Dataset excerpt
☆ ☆ ☆ ☆ ☆ ☆ ☆

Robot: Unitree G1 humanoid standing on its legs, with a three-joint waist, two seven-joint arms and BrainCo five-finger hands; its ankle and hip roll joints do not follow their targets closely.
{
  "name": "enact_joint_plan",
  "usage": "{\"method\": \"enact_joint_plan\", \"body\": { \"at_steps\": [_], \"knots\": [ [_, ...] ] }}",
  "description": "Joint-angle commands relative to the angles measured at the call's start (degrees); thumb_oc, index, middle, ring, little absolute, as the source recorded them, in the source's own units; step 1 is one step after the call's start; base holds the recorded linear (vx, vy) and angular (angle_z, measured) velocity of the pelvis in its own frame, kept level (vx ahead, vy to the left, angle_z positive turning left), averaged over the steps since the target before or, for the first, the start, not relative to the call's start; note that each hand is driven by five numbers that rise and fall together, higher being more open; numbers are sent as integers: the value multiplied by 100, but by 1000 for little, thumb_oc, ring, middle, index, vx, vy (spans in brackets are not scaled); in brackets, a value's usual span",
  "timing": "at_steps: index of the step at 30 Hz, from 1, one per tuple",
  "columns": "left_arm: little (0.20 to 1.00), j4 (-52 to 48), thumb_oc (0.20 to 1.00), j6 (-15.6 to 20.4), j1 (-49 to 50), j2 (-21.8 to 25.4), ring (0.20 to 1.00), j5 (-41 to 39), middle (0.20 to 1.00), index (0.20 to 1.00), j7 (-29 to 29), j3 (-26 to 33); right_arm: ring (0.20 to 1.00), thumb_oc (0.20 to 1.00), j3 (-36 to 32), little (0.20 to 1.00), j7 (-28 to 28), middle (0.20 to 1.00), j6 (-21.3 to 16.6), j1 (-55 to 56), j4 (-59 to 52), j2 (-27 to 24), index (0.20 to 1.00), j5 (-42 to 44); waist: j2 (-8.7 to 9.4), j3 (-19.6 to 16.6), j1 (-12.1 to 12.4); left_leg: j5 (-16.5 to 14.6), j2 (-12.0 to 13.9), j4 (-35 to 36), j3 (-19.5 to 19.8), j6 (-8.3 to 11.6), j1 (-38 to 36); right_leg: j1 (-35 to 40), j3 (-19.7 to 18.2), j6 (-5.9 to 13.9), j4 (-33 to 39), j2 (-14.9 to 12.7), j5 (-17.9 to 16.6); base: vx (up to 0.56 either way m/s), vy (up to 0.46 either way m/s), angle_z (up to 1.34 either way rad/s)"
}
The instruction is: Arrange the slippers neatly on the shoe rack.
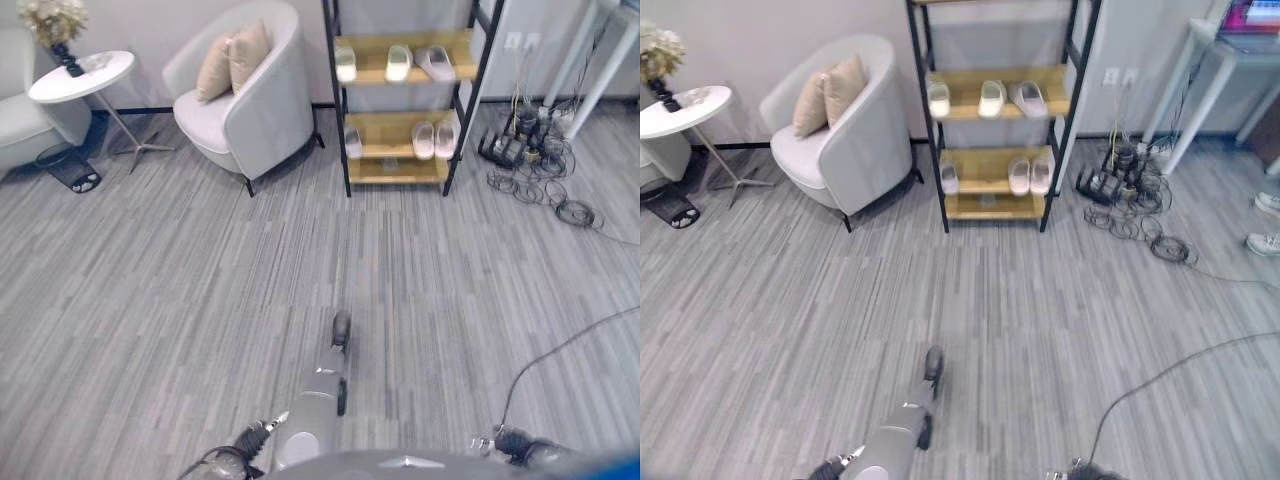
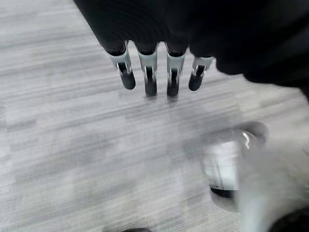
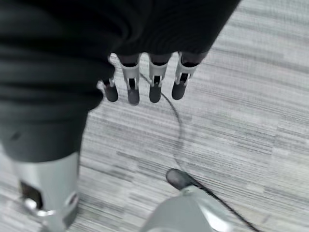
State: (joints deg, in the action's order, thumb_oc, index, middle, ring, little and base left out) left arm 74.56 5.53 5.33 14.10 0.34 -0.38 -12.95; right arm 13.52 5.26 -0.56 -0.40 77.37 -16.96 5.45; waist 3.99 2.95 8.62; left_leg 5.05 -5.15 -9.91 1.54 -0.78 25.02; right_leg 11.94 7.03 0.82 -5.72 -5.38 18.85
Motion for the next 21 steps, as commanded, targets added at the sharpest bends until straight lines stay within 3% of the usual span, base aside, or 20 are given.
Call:
{"method": "enact_joint_plan", "body": {
  "at_steps": [1,3,4,6,7,8,9,11,12,14,17,18,19,21],
  "knots": [
    [1000,-217,1000,161,-525,248,1000,158,1000,1000,-105,45,1000,1000,-110,1000,-122,1000,-146,-99,-425,101,1000,320,193,-43,30,-124,86,244,55,-81,-1022,-360,-644,517,-266,-137,-2107,482,282,-52],
    [1000,-326,1000,169,-589,302,1000,155,1000,1000,-115,-8,1000,1000,27,1000,-143,1000,-168,-200,-627,168,1000,237,193,-41,35,-294,-18,281,29,-251,-1210,-707,-622,656,-1100,-273,-2665,414,332,-9],
    [1000,-489,1000,165,-686,334,1000,117,1000,1000,-144,-81,1000,1000,66,1000,-223,1000,-176,-329,-757,122,1000,135,97,71,-16,-462,-107,337,66,-453,-1504,-1031,-450,718,-2133,-523,-3292,371,369,29],
    [1000,-585,1000,180,-767,399,1000,134,1000,1000,-172,-122,1000,1000,41,1000,-243,1000,-196,-370,-862,102,1000,170,-66,112,-106,-561,-68,454,190,-566,-1794,-1412,-301,621,-2822,-609,-3349,418,324,41],
    [1000,-641,1000,199,-835,419,1000,96,1000,1000,-208,-124,1000,1000,48,1000,-262,1000,-222,-347,-910,116,1000,199,-205,189,-266,-637,-25,608,375,-599,-2227,-1860,-198,453,-3071,-600,-2861,582,212,18],
    [1000,-639,1000,214,-941,400,1000,68,1000,1000,-250,-157,1000,1000,120,1000,-293,1000,-224,-323,-876,157,1000,129,-285,271,-417,-706,20,734,526,-550,-2624,-2209,-91,364,-2738,-453,-2486,605,121,28],
    [1000,-652,1000,218,-982,391,1000,87,1000,1000,-271,-204,1000,1000,132,1000,-311,1000,-217,-311,-869,157,1000,106,-293,305,-494,-748,32,773,596,-519,-2779,-2316,-54,364,-2443,-372,-2439,499,-14,63],
    [1000,-634,1000,241,-1024,365,1000,149,1000,1000,-308,-276,1000,1000,133,1000,-340,1000,-210,-264,-823,134,1000,78,-288,367,-651,-872,30,840,722,-434,-3042,-2480,-93,461,-1583,-226,-2586,397,-87,122],
    [1000,-530,1000,248,-991,322,1000,234,1000,1000,-331,-272,1000,1000,114,1000,-364,1000,-203,-214,-756,102,1000,40,-251,385,-705,-952,45,868,752,-351,-3215,-2568,-51,581,-823,-224,-2737,412,-132,151],
    [1000,-314,1000,250,-880,281,1000,274,1000,1000,-316,-163,1000,1000,28,1000,-363,1000,-201,-72,-680,41,1000,6,-265,371,-783,-991,144,894,863,-211,-3496,-2719,-47,713,-301,-142,-3003,526,-253,142],
    [1000,-224,1000,222,-727,262,1000,369,1000,1000,-348,-127,1000,1000,-62,1000,-429,1000,-197,22,-581,-34,1000,-7,-228,210,-739,-970,201,750,951,-98,-3484,-2429,-152,569,-209,21,-2794,382,-290,30],
    [1000,-197,1000,203,-596,249,1000,369,1000,1000,-366,-51,1000,1000,-77,1000,-450,1000,-190,105,-551,-66,1000,-41,-234,81,-707,-956,330,518,968,49,-3495,-2232,-74,414,-228,169,-2452,285,-286,-21],
    [1000,-230,1000,200,-626,225,1000,349,1000,1000,-369,-73,1000,1000,-92,1000,-469,1000,-228,17,-562,-94,1000,11,-190,97,-684,-626,387,-265,789,290,-3146,-1988,22,299,-169,191,-2319,317,-358,-11],
    [1000,-297,1000,183,-662,221,1000,290,1000,1000,-376,-49,1000,1000,-97,1000,-504,1000,-250,-27,-601,-165,1000,47,-60,164,-652,-296,561,-1600,396,430,-2544,-1722,93,119,-58,198,-2222,124,-253,7]
  ]
}}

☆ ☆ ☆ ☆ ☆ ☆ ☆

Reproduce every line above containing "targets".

Written solution
Robot: Unitree G1 humanoid standing on its legs, with a three-joint waist, two seven-joint arms and BrainCo five-finger hands; its ankle and hip roll joints do not follow their targets closely.
Motion for the next 21 steps, as commanded, targets added at the sharpest bends until straight lines stay within 3% of the usual span, base aside, or 20 are given.

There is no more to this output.